_Prompt_:
Return exactly the listing's lines, from its first line to the line holding "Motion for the", ends included.

_Records provided_:
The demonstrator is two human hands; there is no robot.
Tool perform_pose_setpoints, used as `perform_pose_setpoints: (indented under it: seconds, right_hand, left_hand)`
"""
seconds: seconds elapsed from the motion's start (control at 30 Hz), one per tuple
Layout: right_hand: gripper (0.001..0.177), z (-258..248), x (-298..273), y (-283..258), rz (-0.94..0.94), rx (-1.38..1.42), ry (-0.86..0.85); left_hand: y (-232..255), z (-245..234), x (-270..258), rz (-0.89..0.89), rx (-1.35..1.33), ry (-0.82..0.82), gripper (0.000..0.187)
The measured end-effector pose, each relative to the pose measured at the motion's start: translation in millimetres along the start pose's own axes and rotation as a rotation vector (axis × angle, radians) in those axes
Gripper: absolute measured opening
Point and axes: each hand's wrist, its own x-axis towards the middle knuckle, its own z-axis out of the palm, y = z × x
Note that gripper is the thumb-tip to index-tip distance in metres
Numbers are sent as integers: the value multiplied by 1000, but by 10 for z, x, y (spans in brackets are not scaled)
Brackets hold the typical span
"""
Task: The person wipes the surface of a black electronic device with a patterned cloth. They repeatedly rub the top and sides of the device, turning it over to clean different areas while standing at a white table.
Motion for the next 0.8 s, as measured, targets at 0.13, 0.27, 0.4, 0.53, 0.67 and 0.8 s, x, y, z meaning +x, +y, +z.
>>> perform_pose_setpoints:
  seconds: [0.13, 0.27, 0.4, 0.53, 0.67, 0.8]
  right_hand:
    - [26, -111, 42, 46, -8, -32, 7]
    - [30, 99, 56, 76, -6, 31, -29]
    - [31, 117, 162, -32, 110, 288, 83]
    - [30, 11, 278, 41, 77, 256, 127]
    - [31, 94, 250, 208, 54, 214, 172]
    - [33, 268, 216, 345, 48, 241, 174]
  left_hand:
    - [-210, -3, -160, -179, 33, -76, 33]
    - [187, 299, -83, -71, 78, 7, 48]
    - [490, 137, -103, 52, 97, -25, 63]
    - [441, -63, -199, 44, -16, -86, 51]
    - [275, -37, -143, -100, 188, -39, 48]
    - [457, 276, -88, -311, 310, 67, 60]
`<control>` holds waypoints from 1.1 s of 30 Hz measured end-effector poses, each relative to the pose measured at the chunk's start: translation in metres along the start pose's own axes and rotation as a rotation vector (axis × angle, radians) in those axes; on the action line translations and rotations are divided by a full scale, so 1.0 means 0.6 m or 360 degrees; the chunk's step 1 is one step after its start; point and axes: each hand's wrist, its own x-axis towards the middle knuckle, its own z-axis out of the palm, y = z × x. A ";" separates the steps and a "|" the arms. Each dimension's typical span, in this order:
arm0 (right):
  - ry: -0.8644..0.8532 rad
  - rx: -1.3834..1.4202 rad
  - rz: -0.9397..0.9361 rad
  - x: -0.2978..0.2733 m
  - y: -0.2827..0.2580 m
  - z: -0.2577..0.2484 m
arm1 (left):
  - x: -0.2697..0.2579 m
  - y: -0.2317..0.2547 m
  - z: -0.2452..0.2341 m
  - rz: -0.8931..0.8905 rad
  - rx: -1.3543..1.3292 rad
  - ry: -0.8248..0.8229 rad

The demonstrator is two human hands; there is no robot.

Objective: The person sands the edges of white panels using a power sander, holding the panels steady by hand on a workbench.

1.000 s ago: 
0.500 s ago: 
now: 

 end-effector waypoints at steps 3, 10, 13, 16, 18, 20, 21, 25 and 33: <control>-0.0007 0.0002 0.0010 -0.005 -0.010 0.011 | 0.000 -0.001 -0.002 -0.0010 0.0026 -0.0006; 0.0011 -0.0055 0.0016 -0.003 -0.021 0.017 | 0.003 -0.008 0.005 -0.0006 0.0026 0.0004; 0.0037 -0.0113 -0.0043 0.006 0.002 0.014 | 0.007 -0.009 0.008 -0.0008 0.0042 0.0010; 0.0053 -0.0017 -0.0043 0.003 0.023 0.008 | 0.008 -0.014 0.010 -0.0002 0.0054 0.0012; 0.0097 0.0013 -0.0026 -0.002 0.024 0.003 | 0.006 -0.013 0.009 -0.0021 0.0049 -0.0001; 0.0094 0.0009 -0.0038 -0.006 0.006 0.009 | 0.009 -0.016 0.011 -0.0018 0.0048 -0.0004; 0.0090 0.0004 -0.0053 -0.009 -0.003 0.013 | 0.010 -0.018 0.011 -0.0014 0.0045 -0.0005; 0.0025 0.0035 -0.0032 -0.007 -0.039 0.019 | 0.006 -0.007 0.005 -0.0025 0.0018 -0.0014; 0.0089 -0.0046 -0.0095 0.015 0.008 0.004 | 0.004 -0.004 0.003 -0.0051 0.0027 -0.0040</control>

_Exercise output_:
The demonstrator is two human hands; there is no robot.
Tool perform_pose_setpoints, used as `perform_pose_setpoints: (indented under it: seconds, right_hand, left_hand)`
"""
seconds: seconds elapsed from the motion's start (control at 30 Hz), one per tuple
Layout: right_hand: gripper (0.001..0.177), z (-258..248), x (-298..273), y (-283..258), rz (-0.94..0.94), rx (-1.38..1.42), ry (-0.86..0.85); left_hand: y (-232..255), z (-245..234), x (-270..258), rz (-0.89..0.89), rx (-1.35..1.33), ry (-0.82..0.82), gripper (0.000..0.187)
The measured end-effector pose, each relative to the pose measured at the motion's start: translation in millimetres along the start pose's own axes and rotation as a rotation vector (axis × angle, radians) in those axes
Gripper: absolute measured opening
Point and axes: each hand's wrist, its own x-axis towards the middle knuckle, its own z-axis out of the palm, y = z × x
Note that gripper is the thumb-tip to index-tip distance in metres
Numbers are sent as integers: the value multiplied by 1000, but by 10 for z, x, y (spans in brackets are not scaled)
Brackets hold the typical span
"""
Task: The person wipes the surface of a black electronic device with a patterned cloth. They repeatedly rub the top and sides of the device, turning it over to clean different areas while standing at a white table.
Motion for the next 0.8 s, as measured, targets at 0.13, 0.27, 0.4, 0.53, 0.67 and 0.8 s, x, y, z meaning +x, +y, +z.

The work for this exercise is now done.